UK Murdoch newspapers unveil pay-for websites - tshtf
http://news.smh.com.au/breaking-news-technology/uk-murdoch-newspapers-unveil-payfor-websites-20100526-wbbb.html

======
hugh3
It will be interesting to see what happens. It's very easy for us savvy types
to predict that it won't work based on extrapolating from our own browsing
habits, but surely there must be _some_ people willing to pay for the Times.
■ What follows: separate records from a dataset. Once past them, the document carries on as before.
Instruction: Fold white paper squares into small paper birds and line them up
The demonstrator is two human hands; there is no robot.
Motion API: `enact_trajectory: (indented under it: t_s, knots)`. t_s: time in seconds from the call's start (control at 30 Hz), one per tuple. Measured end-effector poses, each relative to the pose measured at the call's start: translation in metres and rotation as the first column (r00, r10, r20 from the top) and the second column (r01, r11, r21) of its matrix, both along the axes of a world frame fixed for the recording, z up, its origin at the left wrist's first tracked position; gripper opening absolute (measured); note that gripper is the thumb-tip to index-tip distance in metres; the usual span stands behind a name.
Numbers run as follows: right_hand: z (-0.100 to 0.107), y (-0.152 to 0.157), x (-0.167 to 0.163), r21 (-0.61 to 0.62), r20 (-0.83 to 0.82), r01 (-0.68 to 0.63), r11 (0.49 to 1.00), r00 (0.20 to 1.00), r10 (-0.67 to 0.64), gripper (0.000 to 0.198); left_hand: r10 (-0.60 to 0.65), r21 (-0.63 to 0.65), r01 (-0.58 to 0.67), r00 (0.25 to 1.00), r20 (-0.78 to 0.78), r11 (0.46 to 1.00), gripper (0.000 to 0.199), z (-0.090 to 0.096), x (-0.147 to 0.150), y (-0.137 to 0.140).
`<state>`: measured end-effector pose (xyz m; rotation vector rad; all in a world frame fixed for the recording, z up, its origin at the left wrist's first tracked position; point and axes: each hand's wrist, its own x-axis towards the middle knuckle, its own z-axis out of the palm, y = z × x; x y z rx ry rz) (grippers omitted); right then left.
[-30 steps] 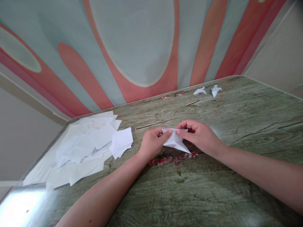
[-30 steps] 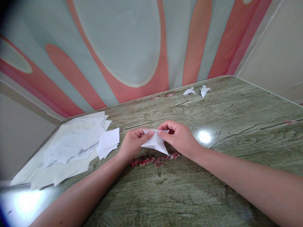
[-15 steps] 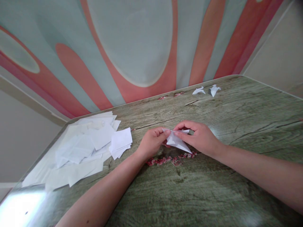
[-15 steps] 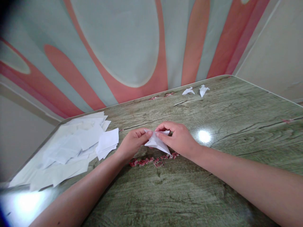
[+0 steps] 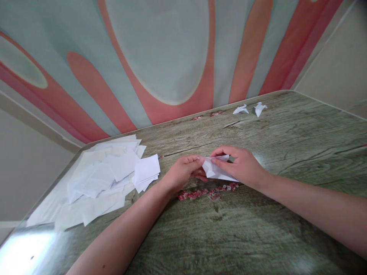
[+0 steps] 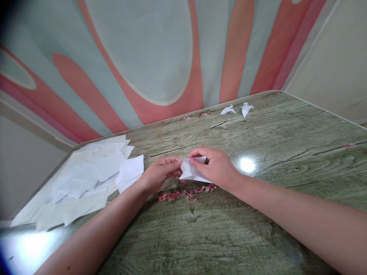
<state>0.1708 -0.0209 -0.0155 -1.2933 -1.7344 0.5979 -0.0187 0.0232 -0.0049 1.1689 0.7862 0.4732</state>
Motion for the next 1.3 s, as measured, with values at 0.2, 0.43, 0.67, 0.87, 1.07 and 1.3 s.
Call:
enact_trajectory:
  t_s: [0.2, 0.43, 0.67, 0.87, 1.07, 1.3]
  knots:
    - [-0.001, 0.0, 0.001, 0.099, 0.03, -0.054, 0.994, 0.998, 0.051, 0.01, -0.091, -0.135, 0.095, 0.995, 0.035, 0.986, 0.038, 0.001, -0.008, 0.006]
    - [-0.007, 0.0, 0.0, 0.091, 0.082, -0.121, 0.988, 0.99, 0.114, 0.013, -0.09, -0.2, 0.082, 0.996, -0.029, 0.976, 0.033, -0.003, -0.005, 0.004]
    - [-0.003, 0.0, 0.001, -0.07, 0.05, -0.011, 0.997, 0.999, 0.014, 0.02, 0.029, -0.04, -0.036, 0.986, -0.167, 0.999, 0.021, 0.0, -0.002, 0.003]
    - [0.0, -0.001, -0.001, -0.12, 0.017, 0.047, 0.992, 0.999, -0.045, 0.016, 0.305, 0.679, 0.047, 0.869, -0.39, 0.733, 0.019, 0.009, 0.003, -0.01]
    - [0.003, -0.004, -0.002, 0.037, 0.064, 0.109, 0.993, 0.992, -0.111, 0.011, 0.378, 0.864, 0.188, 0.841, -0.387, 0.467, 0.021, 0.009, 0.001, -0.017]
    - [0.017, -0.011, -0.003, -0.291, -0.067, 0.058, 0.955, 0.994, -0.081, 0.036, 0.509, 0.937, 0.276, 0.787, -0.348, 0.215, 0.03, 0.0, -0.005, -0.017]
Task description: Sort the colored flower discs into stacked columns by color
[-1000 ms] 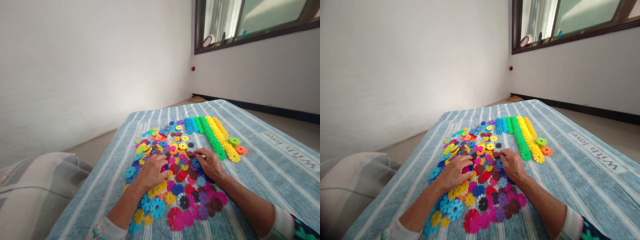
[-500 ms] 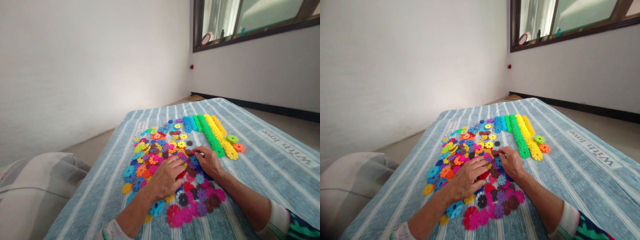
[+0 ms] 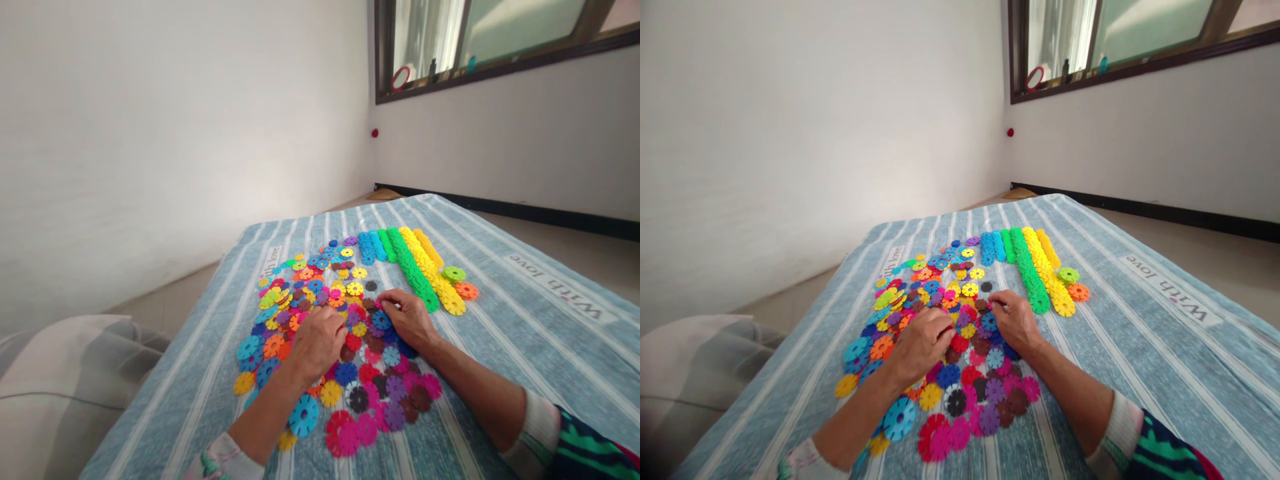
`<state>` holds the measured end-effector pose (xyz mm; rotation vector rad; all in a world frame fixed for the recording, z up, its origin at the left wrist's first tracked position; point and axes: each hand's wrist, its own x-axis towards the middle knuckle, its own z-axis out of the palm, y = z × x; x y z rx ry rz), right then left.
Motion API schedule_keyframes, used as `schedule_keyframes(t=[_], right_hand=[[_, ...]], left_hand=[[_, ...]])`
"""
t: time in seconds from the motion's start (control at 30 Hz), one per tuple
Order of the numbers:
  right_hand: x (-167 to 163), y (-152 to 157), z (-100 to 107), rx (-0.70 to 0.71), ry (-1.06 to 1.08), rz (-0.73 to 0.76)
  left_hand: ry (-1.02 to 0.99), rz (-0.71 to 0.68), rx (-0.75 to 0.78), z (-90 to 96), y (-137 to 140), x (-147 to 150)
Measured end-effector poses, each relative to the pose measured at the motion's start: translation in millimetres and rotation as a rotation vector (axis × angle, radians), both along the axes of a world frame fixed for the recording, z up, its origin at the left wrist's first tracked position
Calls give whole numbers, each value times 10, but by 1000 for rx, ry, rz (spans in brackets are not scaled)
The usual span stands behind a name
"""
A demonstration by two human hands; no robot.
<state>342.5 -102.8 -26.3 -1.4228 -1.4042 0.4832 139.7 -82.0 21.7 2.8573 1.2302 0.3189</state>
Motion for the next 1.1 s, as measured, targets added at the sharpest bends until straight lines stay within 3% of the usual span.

Now it's worth noting that this story is from the Sydney Morning Herald, part
of the Fairfax company which owns all the newspapers in Australia that aren't
owned by Murdoch. The really interesting part of this article is at the
bottom:

 _This story is sourced direct from an overseas news agency as an additional
service to readers. Spelling follows North American usage, along with foreign
currency and measurement units._

or in other words, "we're not even going to spend two minutes editing trying
to add value to the AFP news stories we reprint any more". This seems to
undermine the idea that an online newspaper is something worth paying for.

------
ErrantX
The times is probably the paper most likely to succeed here - even so it is a
very very slim chance.

In the uk the major problem such schemes face is that the BBC is extremely
good for daily news and current events. Which means they have to sell the
editorial content... Strikes me as much more difficult.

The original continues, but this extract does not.